Below this sentence is a listing; return exactly its lines from the one with "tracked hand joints" to the one with "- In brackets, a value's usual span", both kept, and nothing more.

____

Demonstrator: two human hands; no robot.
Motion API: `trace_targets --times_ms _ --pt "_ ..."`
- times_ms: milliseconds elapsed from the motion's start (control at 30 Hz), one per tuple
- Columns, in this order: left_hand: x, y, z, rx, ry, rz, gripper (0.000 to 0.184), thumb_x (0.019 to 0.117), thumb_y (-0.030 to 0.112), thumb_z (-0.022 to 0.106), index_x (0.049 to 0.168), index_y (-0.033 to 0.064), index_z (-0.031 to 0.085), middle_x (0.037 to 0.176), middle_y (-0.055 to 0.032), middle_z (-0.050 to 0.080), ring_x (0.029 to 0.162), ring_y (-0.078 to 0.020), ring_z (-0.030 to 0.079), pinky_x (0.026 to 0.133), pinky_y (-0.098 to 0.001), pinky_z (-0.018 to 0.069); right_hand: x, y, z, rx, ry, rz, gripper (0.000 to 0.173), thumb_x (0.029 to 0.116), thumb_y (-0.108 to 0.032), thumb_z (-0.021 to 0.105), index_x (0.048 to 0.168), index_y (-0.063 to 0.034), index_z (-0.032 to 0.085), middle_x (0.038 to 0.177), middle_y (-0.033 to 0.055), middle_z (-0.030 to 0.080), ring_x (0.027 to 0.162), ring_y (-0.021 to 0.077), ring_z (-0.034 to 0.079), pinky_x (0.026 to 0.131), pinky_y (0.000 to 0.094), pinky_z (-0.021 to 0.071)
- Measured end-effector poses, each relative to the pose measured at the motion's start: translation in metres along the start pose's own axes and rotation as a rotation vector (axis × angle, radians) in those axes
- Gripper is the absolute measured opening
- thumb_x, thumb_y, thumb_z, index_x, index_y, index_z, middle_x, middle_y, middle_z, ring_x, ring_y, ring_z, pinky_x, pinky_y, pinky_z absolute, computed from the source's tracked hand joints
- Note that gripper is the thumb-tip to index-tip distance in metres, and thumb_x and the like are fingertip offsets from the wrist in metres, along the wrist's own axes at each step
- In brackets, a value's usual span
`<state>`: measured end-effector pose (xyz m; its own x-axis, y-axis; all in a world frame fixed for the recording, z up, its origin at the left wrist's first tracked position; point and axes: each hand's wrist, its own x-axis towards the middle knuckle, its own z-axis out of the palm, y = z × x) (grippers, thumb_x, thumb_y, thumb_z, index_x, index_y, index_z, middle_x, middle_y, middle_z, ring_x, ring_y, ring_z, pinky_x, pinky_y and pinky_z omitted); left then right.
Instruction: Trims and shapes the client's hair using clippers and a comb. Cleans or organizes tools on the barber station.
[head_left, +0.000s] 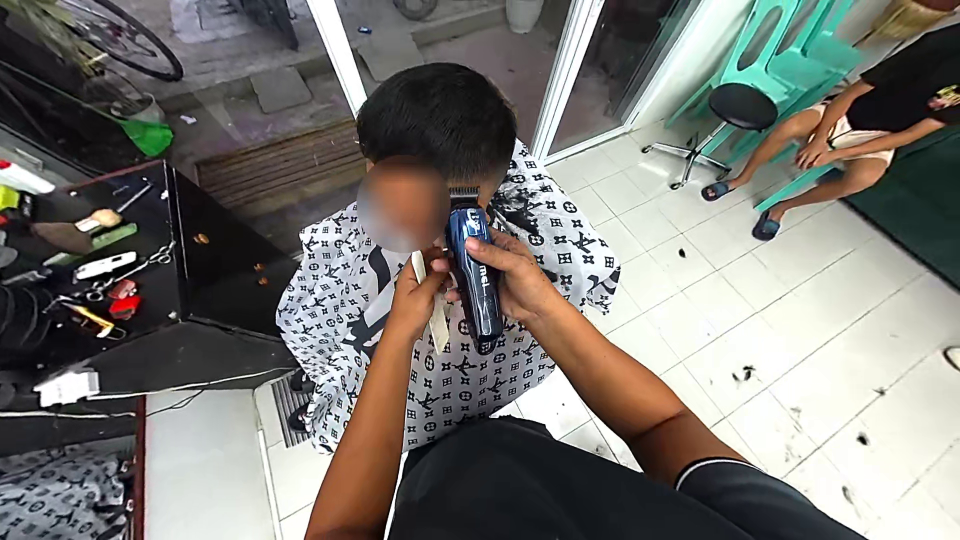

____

■ Answer area
- thumb_x, thumb_y, thumb_z, index_x, index_y, index_z, middle_x, middle_y, middle_z, ring_x, ring_y, ring_z, pinky_x, pinky_y, pinky_z absolute, computed from the source's tracked hand joints
- Note that gripper is the thumb-tip to index-tip distance in metres, and thumb_x and the like are fingertip offsets from the wrist in metres, along the wrist's own axes at each step
- In brackets, a value's usual span

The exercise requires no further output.